> [Exercise requirements] Count the lines below that contain the word "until", and report only that number.

> [Data for processing]
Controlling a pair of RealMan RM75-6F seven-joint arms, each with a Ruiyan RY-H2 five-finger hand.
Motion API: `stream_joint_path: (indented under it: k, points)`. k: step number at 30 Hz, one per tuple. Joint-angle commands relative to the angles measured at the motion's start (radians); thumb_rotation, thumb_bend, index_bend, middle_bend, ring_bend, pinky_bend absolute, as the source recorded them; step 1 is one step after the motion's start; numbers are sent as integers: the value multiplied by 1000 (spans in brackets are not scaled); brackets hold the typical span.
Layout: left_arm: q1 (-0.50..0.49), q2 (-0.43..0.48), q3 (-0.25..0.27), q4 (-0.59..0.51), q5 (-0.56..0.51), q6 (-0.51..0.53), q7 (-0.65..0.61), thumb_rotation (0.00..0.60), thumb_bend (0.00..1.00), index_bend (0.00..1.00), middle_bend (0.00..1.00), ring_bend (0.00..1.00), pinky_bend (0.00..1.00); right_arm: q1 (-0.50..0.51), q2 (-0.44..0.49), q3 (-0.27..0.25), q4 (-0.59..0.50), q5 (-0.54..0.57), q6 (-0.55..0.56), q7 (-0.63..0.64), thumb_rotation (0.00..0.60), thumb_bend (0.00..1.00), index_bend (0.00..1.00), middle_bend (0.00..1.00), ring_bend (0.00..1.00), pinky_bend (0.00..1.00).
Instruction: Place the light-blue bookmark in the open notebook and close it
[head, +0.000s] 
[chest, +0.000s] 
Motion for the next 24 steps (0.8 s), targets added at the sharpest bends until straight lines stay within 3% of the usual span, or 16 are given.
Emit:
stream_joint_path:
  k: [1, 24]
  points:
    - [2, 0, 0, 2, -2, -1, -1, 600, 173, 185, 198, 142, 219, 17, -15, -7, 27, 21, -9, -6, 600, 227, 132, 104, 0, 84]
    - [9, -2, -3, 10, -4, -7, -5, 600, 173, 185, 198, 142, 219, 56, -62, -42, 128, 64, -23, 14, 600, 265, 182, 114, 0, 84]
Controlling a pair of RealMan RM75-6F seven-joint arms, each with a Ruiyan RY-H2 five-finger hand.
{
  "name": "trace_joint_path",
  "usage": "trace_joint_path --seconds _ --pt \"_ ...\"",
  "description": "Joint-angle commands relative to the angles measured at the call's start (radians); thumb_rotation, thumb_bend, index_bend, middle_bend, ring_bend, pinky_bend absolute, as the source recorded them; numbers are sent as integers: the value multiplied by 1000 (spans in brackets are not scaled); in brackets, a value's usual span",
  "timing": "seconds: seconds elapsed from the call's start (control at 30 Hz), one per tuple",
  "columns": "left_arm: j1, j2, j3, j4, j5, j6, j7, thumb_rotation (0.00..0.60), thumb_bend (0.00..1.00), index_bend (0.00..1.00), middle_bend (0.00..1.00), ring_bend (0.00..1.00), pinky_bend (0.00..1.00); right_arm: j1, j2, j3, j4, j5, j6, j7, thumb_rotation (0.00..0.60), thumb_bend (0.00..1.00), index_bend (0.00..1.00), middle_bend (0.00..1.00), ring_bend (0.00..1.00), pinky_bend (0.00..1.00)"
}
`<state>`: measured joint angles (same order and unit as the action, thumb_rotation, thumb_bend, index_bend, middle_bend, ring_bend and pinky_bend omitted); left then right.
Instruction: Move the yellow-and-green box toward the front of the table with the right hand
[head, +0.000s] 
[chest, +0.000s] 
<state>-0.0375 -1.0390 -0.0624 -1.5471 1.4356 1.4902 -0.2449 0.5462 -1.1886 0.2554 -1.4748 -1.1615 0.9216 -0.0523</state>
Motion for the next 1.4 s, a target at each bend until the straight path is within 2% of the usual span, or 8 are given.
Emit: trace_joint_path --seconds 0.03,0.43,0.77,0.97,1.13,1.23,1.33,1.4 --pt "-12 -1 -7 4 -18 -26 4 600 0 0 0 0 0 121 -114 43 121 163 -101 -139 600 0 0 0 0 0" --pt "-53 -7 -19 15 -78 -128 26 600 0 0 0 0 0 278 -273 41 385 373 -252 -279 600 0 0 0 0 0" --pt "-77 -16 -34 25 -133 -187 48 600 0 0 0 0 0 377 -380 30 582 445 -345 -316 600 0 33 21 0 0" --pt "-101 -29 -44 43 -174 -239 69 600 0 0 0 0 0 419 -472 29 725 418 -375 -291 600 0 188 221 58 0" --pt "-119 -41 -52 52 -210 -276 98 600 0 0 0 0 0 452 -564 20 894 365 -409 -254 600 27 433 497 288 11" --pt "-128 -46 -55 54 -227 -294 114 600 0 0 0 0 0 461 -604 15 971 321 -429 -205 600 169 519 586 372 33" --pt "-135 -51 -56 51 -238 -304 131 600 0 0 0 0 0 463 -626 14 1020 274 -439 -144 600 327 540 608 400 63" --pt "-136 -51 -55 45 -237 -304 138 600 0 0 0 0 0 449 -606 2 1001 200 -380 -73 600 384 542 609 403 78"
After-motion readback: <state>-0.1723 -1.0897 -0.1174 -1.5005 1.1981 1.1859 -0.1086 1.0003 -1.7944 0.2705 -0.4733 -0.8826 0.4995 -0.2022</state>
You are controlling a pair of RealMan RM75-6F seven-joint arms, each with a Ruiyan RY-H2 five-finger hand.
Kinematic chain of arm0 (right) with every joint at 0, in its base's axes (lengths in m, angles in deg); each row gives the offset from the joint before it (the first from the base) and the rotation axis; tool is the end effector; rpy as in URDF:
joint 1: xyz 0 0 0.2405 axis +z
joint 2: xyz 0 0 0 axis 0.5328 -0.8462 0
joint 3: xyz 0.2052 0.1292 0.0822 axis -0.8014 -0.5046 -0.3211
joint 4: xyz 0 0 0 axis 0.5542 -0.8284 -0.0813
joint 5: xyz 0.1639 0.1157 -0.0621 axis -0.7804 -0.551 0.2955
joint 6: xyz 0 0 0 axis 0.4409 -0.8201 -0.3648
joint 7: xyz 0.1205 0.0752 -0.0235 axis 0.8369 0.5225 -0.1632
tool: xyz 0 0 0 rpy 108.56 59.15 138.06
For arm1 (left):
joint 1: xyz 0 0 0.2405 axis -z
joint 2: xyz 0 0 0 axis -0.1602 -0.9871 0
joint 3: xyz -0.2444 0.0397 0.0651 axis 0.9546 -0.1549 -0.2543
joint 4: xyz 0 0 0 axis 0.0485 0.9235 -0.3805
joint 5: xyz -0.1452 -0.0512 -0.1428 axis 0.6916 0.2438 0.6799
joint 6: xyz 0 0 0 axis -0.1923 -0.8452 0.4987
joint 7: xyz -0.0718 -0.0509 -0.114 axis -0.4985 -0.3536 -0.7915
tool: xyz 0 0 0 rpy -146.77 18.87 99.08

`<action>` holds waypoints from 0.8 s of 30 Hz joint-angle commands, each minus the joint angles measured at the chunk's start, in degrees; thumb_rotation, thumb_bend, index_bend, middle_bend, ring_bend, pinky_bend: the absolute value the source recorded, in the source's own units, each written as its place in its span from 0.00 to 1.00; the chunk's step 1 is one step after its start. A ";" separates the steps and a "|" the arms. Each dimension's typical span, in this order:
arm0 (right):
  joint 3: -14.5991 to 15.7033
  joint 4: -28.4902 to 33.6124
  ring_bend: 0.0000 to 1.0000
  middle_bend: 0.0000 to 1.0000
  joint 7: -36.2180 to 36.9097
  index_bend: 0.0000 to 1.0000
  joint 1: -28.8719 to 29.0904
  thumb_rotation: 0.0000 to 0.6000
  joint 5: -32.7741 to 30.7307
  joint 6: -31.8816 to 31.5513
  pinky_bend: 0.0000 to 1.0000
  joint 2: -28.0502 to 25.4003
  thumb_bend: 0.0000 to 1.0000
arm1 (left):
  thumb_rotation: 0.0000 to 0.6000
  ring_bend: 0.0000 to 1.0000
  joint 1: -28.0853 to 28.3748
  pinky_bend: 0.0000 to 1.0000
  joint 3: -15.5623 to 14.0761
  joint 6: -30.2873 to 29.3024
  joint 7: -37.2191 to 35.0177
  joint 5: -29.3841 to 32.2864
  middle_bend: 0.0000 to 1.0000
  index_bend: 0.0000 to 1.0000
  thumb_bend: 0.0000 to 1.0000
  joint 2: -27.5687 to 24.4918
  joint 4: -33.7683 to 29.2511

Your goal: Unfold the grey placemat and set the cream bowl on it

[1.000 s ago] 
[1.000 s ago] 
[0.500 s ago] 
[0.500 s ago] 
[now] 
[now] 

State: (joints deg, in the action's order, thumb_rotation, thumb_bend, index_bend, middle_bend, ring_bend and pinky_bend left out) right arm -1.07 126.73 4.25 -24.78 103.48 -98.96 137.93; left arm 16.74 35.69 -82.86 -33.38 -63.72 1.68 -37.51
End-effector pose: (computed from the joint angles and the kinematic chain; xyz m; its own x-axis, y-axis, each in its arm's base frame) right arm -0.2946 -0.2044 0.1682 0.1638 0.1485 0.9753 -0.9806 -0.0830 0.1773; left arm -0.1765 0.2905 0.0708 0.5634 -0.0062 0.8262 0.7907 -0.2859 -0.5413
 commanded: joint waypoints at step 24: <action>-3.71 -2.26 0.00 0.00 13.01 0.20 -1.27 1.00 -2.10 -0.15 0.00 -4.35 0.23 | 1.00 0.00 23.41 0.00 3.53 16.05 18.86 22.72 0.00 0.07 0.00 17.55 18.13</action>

> [Result of this task] 2